Al contrario per i formaggi che devono maturare a lungo, le azioni batteriche ed enzimatiche devono procedere lentamente, per dare appunto al formaggio una graduale e lenta maturazione.
Spesso però capita che pur di stagionare a lungo il formaggio si tende a lasciarlo, maturare troppo tempo, tanto che l’esperto “intercetta”, tramite analisi, soprattutto tramite l’olfatto, alcuni difetti dai quali trova che la retta di maturazione è giunta al culmine e sta per scendere.
Cosa comporta ciò? Comporta che il formaggio, ogni tipologia di formaggio, ha la sua vitalità e di conseguenza il suo tempo di vita.
Non ci si confonda con lo shelf life, il tempo durante il quale un prodotto, anche il formaggio, mantiene le sue caratteristiche organolettiche e igienico-sanitarie, ovvero il tempo di conservazione, ciò di cui parliamo è la vera vita di un prodotto.
Questo problema si presenta soprattutto nei formaggi a lunga stagionatura.
Si tratta quindi di capire se il formaggio, destinato a lunga maturazione, ha le giuste caratteristiche per giungere alla sua destinazione finale, ovvero essere consumato vecchio.
Mi capita sempre più spesso di assaggiare formaggi stagionati oltre i 12 mesi che hanno assunto sentori strani, determinati da irrancidimento ossidativo, lipolisi ossidativa, che degenera, nel vero senso della parola, i globuli di grasso,concedendo al formaggio difetti organolettici importanti che, purtroppo, il consumatore non riconosce come tali.
È un difetto che ricorre spesso nei formaggi grassi, soprattuto quelli da latte ovino, ma anche in quelli semigrassi, lasciati troppo a lungo in stagionatura. Avviene anche a quei formaggi conservati, spesso dal commerciante, mantenuti in ambienti per la conservazione inadatti.
È ovvio pensare che se un formaggio non è conservato in ambienti idonei, la sua maturazione viene rallentata o accelerata in funzione della temperatura e umidità presenti, per cui da questo ne deriva che il formaggio può subire mutazioni microbiche ed enzimatiche tali da denaturare la sua giusta maturazione naturale.
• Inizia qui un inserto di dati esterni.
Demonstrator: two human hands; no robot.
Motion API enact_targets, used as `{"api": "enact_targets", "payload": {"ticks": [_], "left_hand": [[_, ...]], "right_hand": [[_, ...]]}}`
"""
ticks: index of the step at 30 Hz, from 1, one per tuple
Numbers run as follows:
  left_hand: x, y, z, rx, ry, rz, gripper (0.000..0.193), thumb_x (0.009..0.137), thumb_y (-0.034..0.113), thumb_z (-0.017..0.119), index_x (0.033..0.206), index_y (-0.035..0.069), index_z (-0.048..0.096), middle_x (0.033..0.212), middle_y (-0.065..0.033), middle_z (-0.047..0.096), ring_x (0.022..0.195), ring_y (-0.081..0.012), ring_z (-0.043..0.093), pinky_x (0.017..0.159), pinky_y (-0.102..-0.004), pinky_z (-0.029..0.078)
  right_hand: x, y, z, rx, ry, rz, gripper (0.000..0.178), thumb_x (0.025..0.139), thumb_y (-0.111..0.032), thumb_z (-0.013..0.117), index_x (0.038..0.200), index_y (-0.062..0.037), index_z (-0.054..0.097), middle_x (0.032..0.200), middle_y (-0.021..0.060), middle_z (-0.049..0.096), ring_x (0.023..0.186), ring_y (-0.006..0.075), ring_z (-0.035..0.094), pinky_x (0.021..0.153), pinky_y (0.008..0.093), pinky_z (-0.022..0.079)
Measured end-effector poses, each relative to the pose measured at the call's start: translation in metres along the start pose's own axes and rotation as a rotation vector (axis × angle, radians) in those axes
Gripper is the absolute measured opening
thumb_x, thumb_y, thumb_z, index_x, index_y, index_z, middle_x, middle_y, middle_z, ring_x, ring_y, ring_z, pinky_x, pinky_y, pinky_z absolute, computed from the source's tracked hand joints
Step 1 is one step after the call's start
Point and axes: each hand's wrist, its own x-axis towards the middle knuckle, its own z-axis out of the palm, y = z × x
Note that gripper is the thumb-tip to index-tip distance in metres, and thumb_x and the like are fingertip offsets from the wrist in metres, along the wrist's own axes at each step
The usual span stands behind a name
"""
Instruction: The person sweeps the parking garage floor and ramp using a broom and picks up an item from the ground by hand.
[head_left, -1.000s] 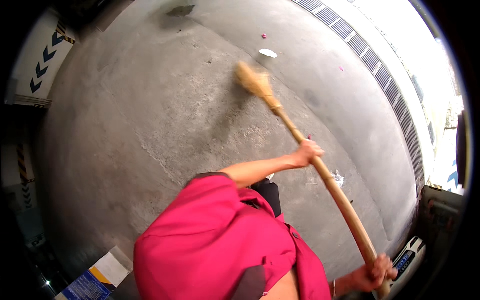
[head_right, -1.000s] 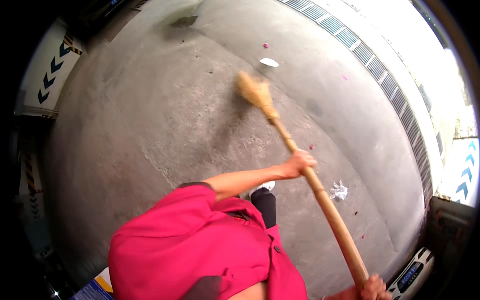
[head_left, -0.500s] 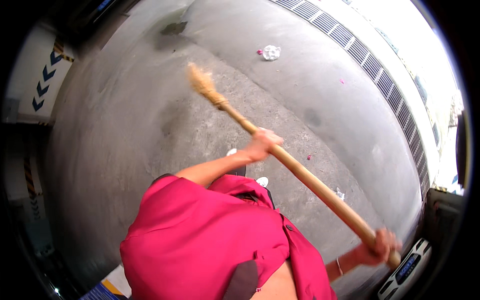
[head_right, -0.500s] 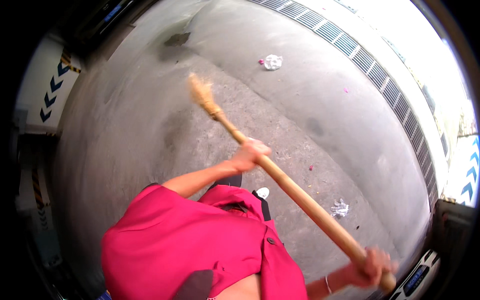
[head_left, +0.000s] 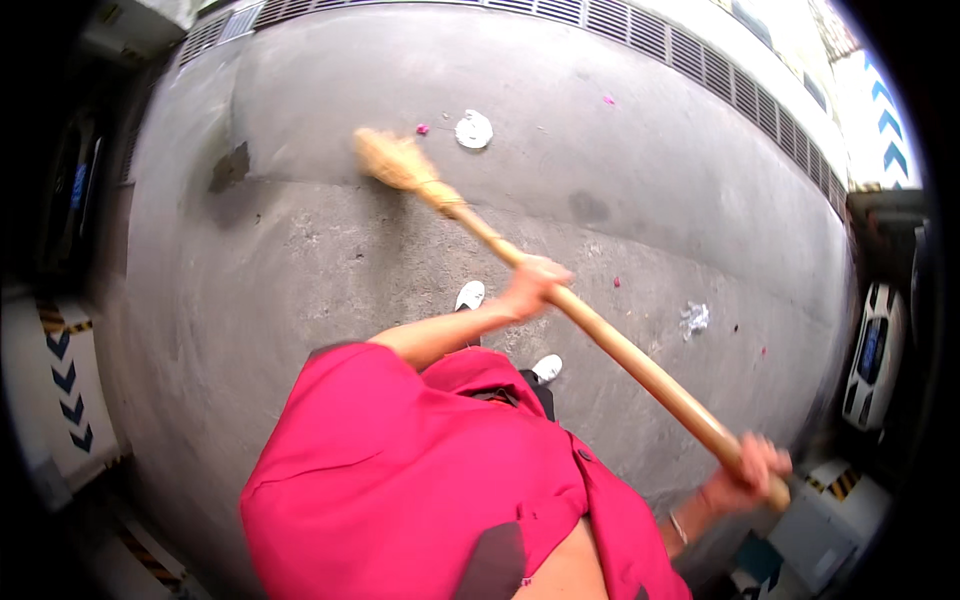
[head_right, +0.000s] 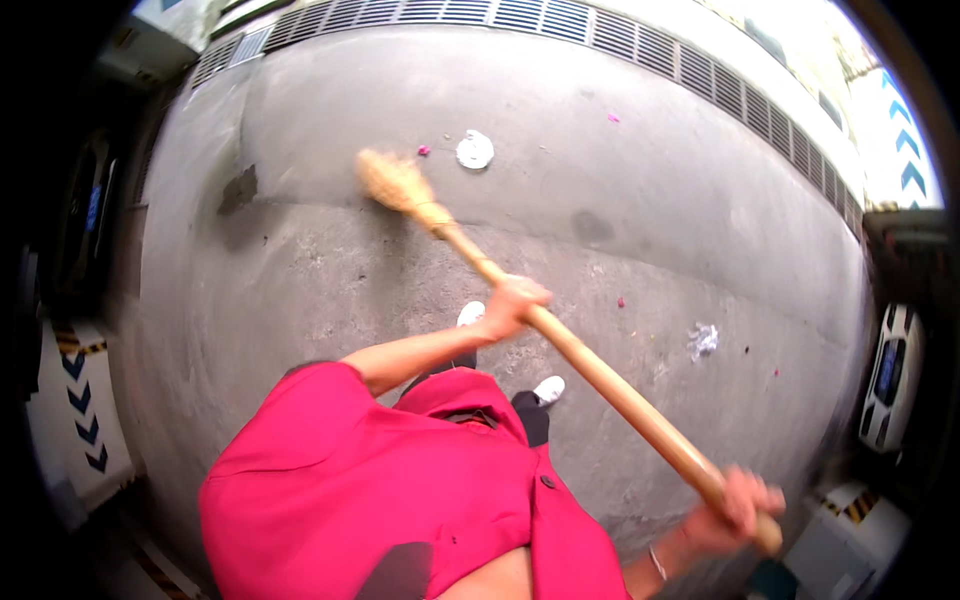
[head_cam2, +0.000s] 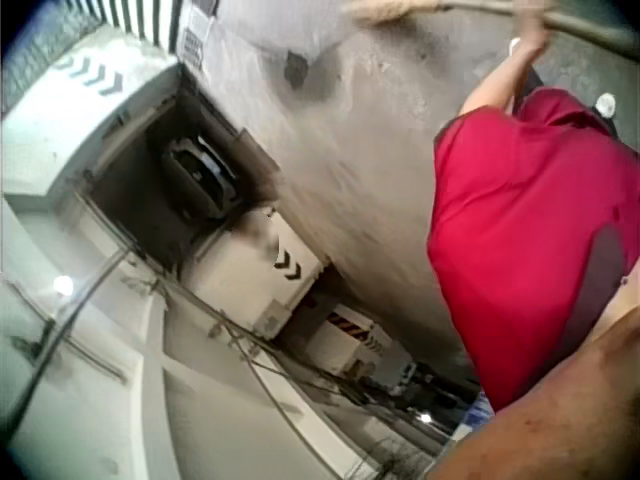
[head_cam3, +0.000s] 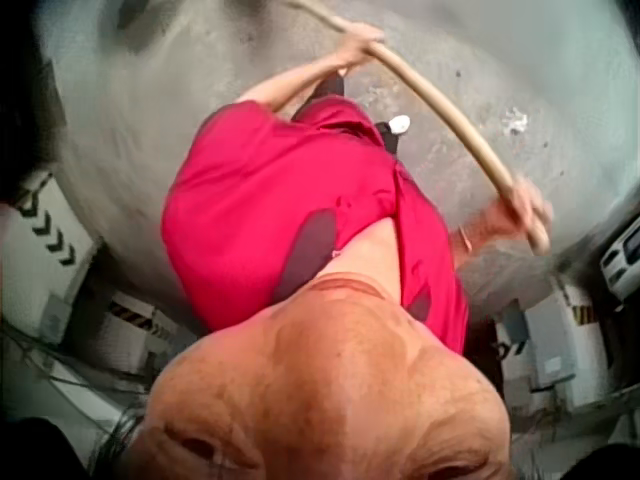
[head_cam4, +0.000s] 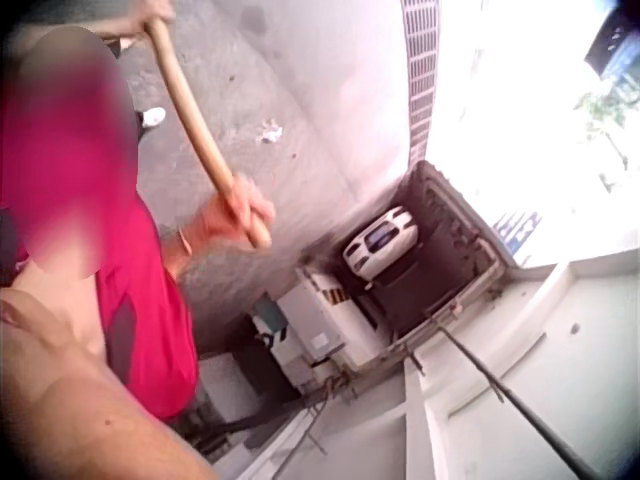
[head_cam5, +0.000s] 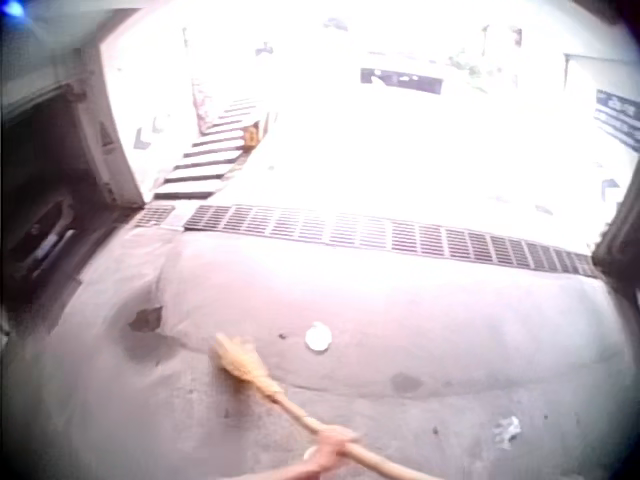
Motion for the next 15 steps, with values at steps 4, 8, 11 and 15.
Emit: {"api": "enact_targets", "payload": {"ticks": [4, 8, 11, 15], "left_hand": [[0.062, 0.093, 0.073, -0.207, -0.233, 0.221, 0.014, 0.059, 0.007, 0.057, 0.068, 0.013, 0.048, 0.068, -0.0008, 0.049, 0.076, -0.0202, 0.049, 0.072, -0.0347, 0.035], [0.093, 0.141, 0.078, -0.336, -0.355, 0.379, 0.015, 0.059, 0.004, 0.055, 0.065, 0.012, 0.045, 0.067, -0.0013, 0.049, 0.073, -0.0201, 0.048, 0.072, -0.0324, 0.034], [0.075, 0.163, 0.042, -0.313, -0.403, 0.411, 0.015, 0.060, 0.005, 0.056, 0.068, 0.012, 0.046, 0.068, -0.0007, 0.049, 0.073, -0.0193, 0.049, 0.073, -0.0314, 0.035], [0.008, 0.109, 0.003, -0.220, -0.375, 0.382, 0.019, 0.060, 0.007, 0.058, 0.074, 0.013, 0.048, 0.070, -0.0001, 0.049, 0.073, -0.0189, 0.053, 0.068, -0.0332, 0.039]], "right_hand": [[-0.059, -0.104, -0.001, -0.222, 0.167, -0.378, 0.018, 0.071, -0.016, 0.054, 0.069, -0.0130, 0.036, 0.055, -0.0040, 0.034, 0.051, 0.0076, 0.034, 0.056, 0.0241, 0.030], [-0.089, -0.141, 0.008, -0.230, 0.145, -0.590, 0.015, 0.072, -0.019, 0.053, 0.070, -0.0121, 0.040, 0.052, -0.0032, 0.038, 0.050, 0.0100, 0.039, 0.052, 0.0252, 0.032], [-0.113, -0.165, 0.000, -0.137, 0.178, -0.624, 0.013, 0.071, -0.016, 0.052, 0.068, -0.0121, 0.040, 0.050, -0.0039, 0.037, 0.048, 0.0082, 0.039, 0.052, 0.0231, 0.033], [-0.147, -0.165, -0.049, -0.156, 0.189, -0.302, 0.027, 0.065, -0.006, 0.055, 0.066, -0.0133, 0.030, 0.053, -0.0047, 0.030, 0.050, 0.0048, 0.030, 0.062, 0.0235, 0.029]]}}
La vita del formaggio dev’essere quindi controllata in ogni momento della sua maturazione tanto da consentire al casaro, o allo stagionatore, di capire il momento giusto, e opportuno, per offrire al consumatore un prodotto che ha raggiunto l’apice delle sue condizioni vitali e di conseguenza delle sue caratteristiche organolettiche.